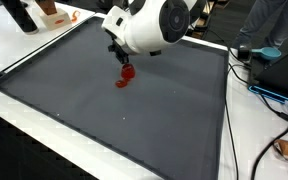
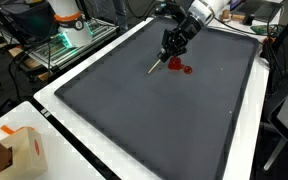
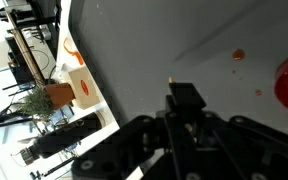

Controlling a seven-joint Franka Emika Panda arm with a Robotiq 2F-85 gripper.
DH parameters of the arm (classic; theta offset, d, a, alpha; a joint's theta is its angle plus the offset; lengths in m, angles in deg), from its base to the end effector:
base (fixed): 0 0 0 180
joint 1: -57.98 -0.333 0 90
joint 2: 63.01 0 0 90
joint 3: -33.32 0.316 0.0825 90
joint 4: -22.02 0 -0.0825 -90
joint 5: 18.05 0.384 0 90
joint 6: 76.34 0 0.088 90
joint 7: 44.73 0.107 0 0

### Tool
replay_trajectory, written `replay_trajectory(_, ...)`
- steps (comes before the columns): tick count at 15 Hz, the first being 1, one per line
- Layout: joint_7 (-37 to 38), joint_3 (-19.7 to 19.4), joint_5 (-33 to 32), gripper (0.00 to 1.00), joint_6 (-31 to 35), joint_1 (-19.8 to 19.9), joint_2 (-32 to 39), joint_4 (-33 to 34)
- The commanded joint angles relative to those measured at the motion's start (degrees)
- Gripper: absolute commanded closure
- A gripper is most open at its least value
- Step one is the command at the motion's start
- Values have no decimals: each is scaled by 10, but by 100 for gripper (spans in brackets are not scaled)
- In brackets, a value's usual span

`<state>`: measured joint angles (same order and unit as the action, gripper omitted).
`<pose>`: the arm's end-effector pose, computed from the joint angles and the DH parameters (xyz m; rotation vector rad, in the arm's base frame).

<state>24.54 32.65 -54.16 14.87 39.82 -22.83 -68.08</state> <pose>0.6167 0.1302 0.2132 2.1264 -0.7278 -0.0732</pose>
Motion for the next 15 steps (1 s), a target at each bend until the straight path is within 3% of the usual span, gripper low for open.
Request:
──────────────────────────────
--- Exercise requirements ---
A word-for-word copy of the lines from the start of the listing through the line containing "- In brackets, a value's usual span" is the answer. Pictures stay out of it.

--- Your solution ---
Controlling a seven-joint Franka Emika Panda arm with a Robotiq 2F-85 gripper.
DH parameters of the arm (classic; theta offset, d, a, alpha; a joint's theta is its angle plus the offset; lengths in m, angles in deg), from its base to the end effector:
base (fixed): 0 0 0 180
joint 1: -57.98 -0.333 0 90
joint 2: 63.01 0 0 90
joint 3: -33.32 0.316 0.0825 90
joint 4: -22.02 0 -0.0825 -90
joint 5: 18.05 0.384 0 90
joint 6: 76.34 0 0.088 90
joint 7: 44.73 0.107 0 0

### Tool
replay_trajectory, written `replay_trajectory(_, ...)`
- steps (comes before the columns): tick count at 15 Hz, the first being 1, one per line
- Layout: joint_7 (-37 to 38), joint_3 (-19.7 to 19.4), joint_5 (-33 to 32), gripper (0.00 to 1.00), joint_6 (-31 to 35), joint_1 (-19.8 to 19.9), joint_2 (-32 to 39), joint_4 (-33 to 34)
- The commanded joint angles relative to those measured at the motion's start (degrees)
- Gripper: absolute commanded closure
- A gripper is most open at its least value
- Step one is the command at the motion's start
- Values have no decimals: each is scaled by 10, but by 100 for gripper (spans in brackets are not scaled)
- In brackets, a value's usual span

The response to the exercise has been completed.